Isabel Gutiérrez de Bosch | |
Birth Name: | Isabel Gutiérrez Gutiérrez |
Birth Date: | 23 July 1931 |
Birth Place: | San Cristóbal Totonicapán, Guatemala |
Death Place: | Guatemala City, Guatemala |
Occupation: | Philanthropist, businesswoman |
Organization: | CMI Guatemala |
Children: | 5, including Juan Luis and Felipe |
Parents: | Juan Bautista Gutiérrez Felipa Gutiérrez |
Relatives: | Juan José Gutiérrez Mayorga (nephew) Dionisio Gutiérrez Mayorga (nephew) |
Isabel Gutiérrez de Bosch (23 July 1931 – 6 September 2020) was a Guatemalan businesswoman and philanthropist who was awarded the Order of the Quetzal in 2005.
Isabel Gutiérrez de Bosch was born at San Cristóbal Totonicapán on 23 July 1931, the daughter of Juan Bautista Gutiérrez, founder of the Corporación Multi Inversiones (CMI).[1] She lived until the age of 5 in Totonicapán, after which her family moved to Quetzaltenango, where she remained until at age 19.
She married Alfonso Bosch; they had five children, including Juan Luis and Felipe Bosch Gutiérrez, both businessmen.
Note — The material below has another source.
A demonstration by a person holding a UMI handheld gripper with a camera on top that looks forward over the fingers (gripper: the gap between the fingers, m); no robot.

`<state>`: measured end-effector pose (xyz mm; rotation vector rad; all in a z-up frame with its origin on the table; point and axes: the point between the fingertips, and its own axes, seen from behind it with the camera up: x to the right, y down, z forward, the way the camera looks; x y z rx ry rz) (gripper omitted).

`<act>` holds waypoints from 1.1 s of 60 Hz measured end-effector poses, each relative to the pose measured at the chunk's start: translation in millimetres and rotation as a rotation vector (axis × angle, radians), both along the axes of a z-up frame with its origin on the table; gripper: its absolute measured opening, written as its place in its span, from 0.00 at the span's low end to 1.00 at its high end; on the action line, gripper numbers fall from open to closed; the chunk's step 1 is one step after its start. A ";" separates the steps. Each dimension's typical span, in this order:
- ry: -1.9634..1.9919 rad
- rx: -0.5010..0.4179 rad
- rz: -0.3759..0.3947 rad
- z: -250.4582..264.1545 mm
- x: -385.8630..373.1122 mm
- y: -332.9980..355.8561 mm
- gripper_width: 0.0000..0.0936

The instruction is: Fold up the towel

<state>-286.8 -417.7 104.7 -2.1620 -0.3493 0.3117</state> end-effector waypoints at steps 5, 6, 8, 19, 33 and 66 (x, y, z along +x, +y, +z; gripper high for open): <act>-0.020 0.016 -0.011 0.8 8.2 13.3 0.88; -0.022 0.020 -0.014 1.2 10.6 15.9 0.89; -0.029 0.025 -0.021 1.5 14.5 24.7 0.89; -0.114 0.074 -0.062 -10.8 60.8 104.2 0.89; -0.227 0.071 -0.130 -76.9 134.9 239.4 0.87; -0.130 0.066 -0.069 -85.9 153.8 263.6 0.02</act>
Her husband, along with her brother Dionisio, died in a plane crash in 1974 while most of her children were still young.
She was founder and president of Fundaniñas,[2] an organization that cares for abandoned girls, girls in conflict with the law, and young, low-income girls with potential. She was the first female president of a Rotary Club in Central America.[3] She was involved in a scholarship program for low-income Guatemalan youths pursue a college education, a health program for 13 to 18-year old youths, and a nutrition program addressing the problem of chronic malnutrition in rural Guatemala.[4]
Isabel de Bosch was also president of the Juan Bautista Gutierrez Foundation, a Guatemalan philanthropic organization that belongs to Corporación Multi Inversiones (CMI). The Foundation was established in 1974 and provided relief in the earthquake of 1976, Hurricane Mitch in 1998 and the hospital crisis of 2015.[5] [6]
She died in Guatemala City on 6 September 2020.[7] The Isabel Gutiérrez de Bosch Foundation continues her work in child development and nutrition.[8]